## ACTIVITY
For the listing that follows, give again exactly the lines from the one with "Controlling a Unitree" to the one with "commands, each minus", including both.

## DATA SECTION

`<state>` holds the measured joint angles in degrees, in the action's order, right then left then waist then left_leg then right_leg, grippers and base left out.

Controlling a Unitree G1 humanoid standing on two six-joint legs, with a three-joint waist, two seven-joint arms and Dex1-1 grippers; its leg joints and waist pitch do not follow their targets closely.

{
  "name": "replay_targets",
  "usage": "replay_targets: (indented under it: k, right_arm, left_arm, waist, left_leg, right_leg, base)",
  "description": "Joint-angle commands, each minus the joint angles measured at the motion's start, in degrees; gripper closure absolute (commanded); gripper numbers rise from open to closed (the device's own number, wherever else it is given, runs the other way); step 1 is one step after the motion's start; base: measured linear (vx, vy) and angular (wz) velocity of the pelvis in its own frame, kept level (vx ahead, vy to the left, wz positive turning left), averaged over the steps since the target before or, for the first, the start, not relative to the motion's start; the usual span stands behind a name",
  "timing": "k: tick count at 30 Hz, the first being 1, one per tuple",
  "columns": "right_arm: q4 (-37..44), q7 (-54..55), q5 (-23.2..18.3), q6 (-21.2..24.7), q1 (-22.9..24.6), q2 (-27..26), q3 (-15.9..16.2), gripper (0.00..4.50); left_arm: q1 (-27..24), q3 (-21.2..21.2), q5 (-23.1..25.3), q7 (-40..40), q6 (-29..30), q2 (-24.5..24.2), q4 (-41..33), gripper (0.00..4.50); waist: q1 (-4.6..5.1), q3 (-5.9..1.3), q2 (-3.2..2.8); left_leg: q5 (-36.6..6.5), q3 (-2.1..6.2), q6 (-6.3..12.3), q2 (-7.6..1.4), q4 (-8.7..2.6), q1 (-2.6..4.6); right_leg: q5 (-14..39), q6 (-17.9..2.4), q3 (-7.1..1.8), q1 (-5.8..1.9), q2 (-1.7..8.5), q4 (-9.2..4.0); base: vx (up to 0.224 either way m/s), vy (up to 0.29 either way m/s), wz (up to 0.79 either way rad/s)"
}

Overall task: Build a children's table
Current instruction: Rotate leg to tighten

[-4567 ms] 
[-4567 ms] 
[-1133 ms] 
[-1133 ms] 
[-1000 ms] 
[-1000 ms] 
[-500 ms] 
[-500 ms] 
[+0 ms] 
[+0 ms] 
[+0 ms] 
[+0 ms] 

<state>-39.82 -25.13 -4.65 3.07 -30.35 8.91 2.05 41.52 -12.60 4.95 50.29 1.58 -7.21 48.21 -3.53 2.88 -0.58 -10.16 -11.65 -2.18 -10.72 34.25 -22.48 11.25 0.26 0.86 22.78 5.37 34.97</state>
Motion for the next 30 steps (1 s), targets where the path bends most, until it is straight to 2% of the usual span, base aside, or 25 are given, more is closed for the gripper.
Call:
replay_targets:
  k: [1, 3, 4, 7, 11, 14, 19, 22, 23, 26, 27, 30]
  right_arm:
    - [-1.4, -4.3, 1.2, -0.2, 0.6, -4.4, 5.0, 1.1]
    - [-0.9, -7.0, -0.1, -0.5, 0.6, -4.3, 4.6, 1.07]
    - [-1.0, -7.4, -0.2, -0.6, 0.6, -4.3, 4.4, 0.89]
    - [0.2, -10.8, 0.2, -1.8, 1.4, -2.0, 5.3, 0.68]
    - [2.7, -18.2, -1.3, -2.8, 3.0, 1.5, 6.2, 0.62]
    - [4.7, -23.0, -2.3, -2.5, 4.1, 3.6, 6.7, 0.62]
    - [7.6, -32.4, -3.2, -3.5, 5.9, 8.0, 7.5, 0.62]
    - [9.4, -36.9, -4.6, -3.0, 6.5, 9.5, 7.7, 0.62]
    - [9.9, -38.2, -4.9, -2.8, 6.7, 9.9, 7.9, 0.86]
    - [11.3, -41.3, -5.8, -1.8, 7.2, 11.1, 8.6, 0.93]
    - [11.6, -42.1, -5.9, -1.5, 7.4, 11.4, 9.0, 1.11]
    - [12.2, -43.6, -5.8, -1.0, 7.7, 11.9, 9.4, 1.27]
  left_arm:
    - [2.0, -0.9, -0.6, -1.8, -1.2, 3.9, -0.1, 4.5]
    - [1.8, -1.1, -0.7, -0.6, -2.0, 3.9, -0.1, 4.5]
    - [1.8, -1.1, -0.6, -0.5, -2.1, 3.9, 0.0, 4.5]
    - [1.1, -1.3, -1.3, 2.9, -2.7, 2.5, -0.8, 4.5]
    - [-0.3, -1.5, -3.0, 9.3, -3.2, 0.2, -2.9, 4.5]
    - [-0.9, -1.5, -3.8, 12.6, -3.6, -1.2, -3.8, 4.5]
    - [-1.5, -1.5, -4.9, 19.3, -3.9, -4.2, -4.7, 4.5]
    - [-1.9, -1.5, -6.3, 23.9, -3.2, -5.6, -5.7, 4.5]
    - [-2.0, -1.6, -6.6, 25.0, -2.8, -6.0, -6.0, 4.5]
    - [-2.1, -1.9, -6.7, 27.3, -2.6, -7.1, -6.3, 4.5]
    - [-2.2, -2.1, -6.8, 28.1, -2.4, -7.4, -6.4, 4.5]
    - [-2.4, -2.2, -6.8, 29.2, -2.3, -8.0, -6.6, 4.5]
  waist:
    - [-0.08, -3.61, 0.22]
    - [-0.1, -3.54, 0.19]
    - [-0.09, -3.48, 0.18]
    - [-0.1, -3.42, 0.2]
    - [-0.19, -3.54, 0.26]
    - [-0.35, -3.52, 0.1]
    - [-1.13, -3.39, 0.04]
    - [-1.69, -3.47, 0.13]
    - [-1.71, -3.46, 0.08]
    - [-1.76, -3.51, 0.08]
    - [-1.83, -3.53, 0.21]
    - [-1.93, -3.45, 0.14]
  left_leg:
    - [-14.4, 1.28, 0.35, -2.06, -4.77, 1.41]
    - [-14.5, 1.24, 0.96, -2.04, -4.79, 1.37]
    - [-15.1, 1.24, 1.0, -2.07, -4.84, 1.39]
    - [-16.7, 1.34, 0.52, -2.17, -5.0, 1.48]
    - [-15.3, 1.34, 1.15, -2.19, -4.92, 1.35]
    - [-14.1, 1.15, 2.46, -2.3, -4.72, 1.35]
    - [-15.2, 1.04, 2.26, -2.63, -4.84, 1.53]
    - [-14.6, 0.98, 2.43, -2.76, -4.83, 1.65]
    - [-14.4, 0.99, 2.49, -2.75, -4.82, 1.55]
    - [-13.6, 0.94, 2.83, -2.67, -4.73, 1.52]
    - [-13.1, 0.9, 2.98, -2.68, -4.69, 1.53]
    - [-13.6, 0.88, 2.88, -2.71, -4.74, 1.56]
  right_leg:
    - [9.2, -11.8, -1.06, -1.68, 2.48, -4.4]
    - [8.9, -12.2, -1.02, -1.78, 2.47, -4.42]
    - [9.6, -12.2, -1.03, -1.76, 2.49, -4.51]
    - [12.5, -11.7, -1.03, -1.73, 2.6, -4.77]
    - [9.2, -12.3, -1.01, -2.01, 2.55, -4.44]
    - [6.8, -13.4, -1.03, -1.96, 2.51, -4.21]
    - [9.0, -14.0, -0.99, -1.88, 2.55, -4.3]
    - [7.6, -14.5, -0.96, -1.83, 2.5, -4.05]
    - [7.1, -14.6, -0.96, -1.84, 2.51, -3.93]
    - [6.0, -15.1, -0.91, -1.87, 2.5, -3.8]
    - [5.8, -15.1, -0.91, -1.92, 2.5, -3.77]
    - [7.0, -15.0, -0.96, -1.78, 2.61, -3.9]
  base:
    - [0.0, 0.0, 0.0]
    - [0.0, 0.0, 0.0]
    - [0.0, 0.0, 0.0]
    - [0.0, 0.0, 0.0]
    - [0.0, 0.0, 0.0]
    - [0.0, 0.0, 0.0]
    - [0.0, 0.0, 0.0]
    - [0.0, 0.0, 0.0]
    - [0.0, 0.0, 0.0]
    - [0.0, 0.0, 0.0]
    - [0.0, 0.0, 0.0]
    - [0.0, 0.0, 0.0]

## FINISHED EXERCISE
Controlling a Unitree G1 humanoid standing on two six-joint legs, with a three-joint waist, two seven-joint arms and Dex1-1 grippers; its leg joints and waist pitch do not follow their targets closely.

{
  "name": "replay_targets",
  "usage": "replay_targets: (indented under it: k, right_arm, left_arm, waist, left_leg, right_leg, base)",
  "description": "Joint-angle commands, each minus the joint angles measured at the motion's start, in degrees; gripper closure absolute (commanded); gripper numbers rise from open to closed (the device's own number, wherever else it is given, runs the other way); step 1 is one step after the motion's start; base: measured linear (vx, vy) and angular (wz) velocity of the pelvis in its own frame, kept level (vx ahead, vy to the left, wz positive turning left), averaged over the steps since the target before or, for the first, the start, not relative to the motion's start; the usual span stands behind a name",

Nothing remains to be added to the answer.